Still, the gunblade proves the truth of his words - it's obviously been well-cared for, despite having been put through significant use of late. It's been decently well-maintained too, though that hadn't always been easy or particularly feasible in the only mostly not-freezing temperatures of Tertium. And, of course, it hasn't taken the best to the suddenness of his arrival even despite having ended up in a strange box, but Jullus can't imagine that wouldn't also be the case for Nero's. If not worse, given how much larger - and presumably, more fiddly - it is than his own.]
no subject
I wasn't asking if you did.
[Not really a chide, not really a correction, just a blunt and unyielding statement of facts as he just waited for the order to be obeyed. And obeyed it was, a thing worthy of note. Chaos definitely had not descended long enough to wear away well trained compliance, nor had the man before him broken too much to no longer see the point in harkening to the orders of a superior officer. The latter of which was well and good, honestly. As callous as Nero could be, he didn't necessarily enjoy seeing his countrymen shattered.
He took a moment to look over the weapon, inspecting the blade, the hilt and the various bolts that held it all in place, tested where they all met to ensure he heard no rattle nor felt anything loose. No ammunition just the same as his of course, but otherwise in fair state. Well used, but perfectly serviceable.]
Good, it shouldn't need any maintenance for a while longer yet.

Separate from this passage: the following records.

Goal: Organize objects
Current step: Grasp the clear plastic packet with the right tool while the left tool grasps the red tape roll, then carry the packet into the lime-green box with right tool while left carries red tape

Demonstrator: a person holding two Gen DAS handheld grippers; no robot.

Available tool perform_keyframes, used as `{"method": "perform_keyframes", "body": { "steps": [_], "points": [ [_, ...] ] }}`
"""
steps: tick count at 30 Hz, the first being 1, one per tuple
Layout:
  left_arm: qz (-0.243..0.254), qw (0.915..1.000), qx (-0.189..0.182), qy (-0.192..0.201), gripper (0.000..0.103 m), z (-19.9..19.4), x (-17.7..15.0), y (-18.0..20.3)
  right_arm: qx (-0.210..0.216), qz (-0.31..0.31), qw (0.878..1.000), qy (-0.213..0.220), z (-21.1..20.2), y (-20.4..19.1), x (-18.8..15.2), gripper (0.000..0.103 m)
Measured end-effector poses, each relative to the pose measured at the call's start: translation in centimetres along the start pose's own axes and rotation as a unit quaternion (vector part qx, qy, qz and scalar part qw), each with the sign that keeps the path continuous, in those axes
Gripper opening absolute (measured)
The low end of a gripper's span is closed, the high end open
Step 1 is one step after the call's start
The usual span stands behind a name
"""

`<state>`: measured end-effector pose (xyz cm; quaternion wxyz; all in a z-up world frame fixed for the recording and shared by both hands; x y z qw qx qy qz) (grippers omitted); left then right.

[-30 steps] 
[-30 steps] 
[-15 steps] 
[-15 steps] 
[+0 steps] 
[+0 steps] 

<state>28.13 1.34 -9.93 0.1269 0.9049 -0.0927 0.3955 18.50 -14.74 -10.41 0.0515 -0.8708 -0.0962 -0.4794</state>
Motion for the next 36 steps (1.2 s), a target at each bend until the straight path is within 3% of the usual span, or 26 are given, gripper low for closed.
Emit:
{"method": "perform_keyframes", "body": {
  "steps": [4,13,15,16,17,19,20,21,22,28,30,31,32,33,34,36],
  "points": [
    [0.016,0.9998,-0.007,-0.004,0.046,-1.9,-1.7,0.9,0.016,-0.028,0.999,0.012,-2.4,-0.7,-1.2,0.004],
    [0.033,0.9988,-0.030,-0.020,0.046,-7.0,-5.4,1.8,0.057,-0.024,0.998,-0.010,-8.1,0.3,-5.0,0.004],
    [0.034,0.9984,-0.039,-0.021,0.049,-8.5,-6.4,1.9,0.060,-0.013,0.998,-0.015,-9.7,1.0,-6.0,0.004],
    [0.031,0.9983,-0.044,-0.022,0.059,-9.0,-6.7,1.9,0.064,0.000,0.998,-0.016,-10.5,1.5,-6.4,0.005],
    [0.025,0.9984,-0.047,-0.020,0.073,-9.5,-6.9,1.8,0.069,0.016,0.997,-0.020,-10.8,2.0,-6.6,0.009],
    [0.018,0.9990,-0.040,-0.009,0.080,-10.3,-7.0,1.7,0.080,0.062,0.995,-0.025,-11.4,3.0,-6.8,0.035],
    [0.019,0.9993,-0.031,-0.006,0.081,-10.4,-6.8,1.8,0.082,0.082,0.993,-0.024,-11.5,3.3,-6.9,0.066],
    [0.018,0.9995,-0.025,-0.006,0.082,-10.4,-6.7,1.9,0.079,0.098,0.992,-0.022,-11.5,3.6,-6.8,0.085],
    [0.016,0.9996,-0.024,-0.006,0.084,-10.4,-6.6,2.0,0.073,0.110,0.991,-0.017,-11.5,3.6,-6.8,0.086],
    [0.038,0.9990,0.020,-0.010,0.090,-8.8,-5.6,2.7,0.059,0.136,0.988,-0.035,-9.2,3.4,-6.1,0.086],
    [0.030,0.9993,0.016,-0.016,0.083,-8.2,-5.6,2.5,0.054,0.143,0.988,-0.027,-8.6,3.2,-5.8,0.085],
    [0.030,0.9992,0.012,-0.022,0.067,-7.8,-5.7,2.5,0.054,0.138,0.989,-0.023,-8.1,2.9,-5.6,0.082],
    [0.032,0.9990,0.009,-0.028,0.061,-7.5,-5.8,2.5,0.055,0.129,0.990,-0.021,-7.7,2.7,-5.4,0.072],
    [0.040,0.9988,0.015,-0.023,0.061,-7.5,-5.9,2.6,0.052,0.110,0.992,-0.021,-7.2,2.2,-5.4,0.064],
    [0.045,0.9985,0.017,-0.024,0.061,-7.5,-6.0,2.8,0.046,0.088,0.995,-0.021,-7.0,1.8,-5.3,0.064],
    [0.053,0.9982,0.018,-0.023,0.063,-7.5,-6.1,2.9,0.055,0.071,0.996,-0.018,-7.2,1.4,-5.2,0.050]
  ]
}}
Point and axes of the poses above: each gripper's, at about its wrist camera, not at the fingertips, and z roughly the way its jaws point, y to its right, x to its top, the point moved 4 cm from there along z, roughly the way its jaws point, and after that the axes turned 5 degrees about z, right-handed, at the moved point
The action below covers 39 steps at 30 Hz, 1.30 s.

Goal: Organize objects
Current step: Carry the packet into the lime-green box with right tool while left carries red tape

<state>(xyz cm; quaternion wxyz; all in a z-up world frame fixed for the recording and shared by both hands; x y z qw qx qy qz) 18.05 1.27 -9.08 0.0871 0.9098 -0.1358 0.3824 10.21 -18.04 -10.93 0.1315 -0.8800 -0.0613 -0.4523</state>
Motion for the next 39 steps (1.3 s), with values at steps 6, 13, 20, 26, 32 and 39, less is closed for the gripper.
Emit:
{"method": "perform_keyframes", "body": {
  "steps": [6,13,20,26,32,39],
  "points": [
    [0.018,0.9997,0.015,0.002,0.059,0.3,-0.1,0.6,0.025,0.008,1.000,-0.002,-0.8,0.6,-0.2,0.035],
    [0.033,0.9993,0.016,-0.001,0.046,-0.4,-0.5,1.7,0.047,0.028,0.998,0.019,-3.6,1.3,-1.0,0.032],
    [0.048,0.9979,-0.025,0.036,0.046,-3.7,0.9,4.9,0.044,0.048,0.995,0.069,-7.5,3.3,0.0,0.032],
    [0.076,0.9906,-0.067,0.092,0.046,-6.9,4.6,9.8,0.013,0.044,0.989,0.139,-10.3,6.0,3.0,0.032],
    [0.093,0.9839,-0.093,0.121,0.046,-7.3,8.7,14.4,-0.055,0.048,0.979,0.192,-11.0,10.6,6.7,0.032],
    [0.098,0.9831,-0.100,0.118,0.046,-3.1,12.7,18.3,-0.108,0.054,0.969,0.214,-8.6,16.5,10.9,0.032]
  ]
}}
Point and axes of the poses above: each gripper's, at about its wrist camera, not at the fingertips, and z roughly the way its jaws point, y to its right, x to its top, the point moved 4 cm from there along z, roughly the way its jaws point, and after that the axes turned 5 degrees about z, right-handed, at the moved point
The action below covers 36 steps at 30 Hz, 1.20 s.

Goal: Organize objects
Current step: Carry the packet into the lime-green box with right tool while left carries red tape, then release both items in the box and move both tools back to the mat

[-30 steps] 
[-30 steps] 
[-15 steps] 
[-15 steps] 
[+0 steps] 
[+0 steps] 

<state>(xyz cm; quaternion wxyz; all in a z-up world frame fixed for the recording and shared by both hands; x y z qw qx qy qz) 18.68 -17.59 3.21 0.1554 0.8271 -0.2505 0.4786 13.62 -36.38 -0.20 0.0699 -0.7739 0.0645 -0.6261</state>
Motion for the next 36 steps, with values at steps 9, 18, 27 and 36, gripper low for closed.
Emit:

It'll certainly come in handy later, and it's good to see someone who knows their way around their own tools. You wouldn't imagine how many officers let their weapons deteriorate.
[Not once, never once, did the crisp yet casual tone drop, like nothing at all here was strange nor wrong, turning his attention back to his own weapon with a grimace.]

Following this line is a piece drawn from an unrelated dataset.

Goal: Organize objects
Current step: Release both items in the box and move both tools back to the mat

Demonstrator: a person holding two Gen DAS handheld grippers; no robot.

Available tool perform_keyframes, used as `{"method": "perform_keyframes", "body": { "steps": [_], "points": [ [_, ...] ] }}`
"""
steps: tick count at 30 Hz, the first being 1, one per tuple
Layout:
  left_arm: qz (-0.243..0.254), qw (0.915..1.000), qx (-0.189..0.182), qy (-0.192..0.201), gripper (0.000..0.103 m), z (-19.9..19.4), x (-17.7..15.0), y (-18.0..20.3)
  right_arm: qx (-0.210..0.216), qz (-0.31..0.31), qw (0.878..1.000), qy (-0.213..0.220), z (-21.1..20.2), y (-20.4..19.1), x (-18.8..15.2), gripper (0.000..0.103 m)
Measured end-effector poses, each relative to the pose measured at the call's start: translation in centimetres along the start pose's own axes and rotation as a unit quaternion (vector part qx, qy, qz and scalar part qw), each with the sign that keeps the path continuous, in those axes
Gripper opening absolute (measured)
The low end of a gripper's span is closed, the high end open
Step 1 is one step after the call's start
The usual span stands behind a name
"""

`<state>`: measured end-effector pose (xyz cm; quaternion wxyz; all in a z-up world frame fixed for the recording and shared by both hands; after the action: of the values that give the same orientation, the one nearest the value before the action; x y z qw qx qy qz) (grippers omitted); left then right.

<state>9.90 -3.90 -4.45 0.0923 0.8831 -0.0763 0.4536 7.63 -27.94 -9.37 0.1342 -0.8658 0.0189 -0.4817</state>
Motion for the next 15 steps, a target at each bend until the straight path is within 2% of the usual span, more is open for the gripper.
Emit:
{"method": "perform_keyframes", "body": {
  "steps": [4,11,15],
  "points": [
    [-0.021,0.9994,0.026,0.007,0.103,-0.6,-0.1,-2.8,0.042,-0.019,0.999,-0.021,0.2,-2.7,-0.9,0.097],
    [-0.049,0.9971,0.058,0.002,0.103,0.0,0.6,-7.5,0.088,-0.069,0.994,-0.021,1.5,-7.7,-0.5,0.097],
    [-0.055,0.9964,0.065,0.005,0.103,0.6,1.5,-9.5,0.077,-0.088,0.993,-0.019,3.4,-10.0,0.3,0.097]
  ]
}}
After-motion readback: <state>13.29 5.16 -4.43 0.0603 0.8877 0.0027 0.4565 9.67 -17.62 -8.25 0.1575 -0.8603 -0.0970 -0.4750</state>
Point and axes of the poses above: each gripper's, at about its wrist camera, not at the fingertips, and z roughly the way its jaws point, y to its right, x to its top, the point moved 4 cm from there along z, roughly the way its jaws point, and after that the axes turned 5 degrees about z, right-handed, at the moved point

Though it appears no amount of maintenance can stave off the clumsy ineptitude of backwater savages.
[They scuffed it up. It's fucky now.]
no subject
Not that he mentions any of it. Instead, he simply waits patiently (or at least, as patiently as he is capable of) while Nero looks his weapon over, and it's only when he pronounces his judgment that Jullus speaks up again.]

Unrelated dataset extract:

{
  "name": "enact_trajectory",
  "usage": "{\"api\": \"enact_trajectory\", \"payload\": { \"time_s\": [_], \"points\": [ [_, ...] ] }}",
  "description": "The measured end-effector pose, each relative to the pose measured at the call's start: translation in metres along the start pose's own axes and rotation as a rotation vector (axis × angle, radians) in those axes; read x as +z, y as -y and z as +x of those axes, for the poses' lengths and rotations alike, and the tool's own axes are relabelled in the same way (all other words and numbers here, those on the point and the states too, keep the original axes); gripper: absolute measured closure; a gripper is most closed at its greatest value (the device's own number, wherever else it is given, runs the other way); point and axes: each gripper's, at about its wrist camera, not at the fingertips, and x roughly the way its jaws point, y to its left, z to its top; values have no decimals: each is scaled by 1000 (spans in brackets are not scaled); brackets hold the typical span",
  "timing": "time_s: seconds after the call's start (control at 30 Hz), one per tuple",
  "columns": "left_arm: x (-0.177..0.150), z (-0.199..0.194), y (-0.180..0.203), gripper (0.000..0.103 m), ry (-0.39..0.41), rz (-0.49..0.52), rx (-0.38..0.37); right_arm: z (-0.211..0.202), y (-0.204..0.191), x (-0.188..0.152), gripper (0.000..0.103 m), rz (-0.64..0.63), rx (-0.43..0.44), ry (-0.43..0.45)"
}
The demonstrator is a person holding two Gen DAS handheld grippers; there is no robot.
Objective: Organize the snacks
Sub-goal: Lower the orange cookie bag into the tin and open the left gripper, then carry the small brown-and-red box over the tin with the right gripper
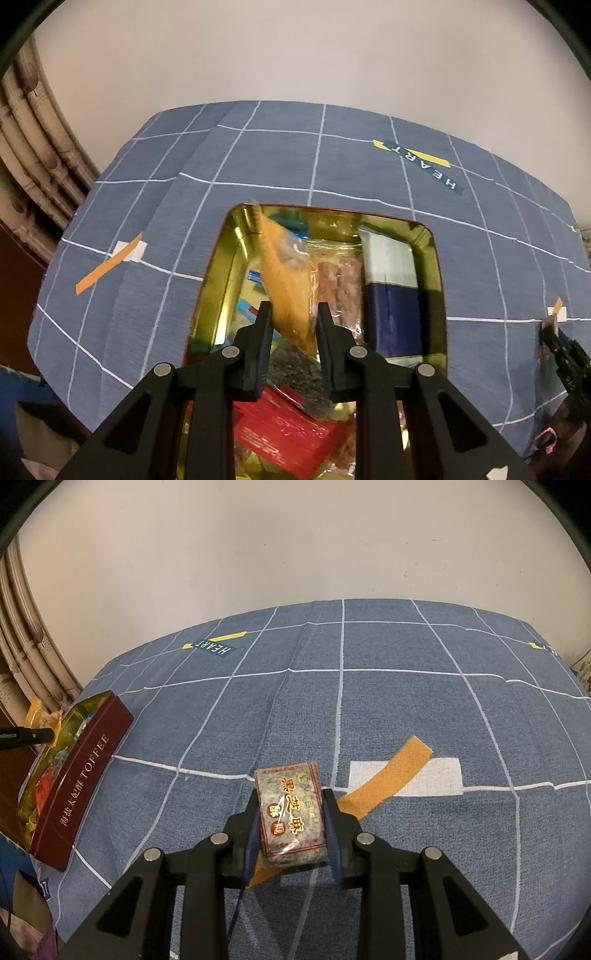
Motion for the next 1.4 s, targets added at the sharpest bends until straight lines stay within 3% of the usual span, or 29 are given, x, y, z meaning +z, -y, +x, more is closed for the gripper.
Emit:
{"api": "enact_trajectory", "payload": {
  "time_s": [0.33, 0.43, 0.5, 0.8, 1.07, 1.2, 1.4],
  "points": [
    [0, 0, -5, 79, 2, -8, 15, 0, 0, 0, 73, -5, -3, -2],
    [1, -2, -5, 68, 7, -9, 32, 0, 0, 0, 73, -7, -5, -2],
    [0, -9, -4, 53, 28, -4, 54, 1, 0, 0, 73, -7, -4, -2],
    [-7, -46, -4, 47, 86, -5, 70, 0, 1, 0, 73, -9, -4, -3],
    [-41, -83, -20, 34, 80, -65, 76, 1, -1, 2, 73, -25, -17, -6],
    [-69, -99, -47, 33, 94, -148, 88, -1, -6, -1, 73, -43, -33, -12],
    [-101, -98, -69, 33, 58, -181, 96, -7, -4, -6, 73, 26, 1, -28]
  ]
}}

I would, actually. There wasn't a lot of leeway for that kind of thing after... well. You can guess, I'm sure.
[And there been no shortage of people who had suddenly had more reason to complain, when it had been very necessary, all of a sudden, to keep one's weapon in proper working order. But rather than speak more on that, he simply takes his own back, eyes flickering over to Nero's at his comment about it.]
I'm not surprised they wouldn't know how to handle something like that.
[He wouldn't know how to handle it, he's fairly sure. Though he might at least have a better idea of what not to do.]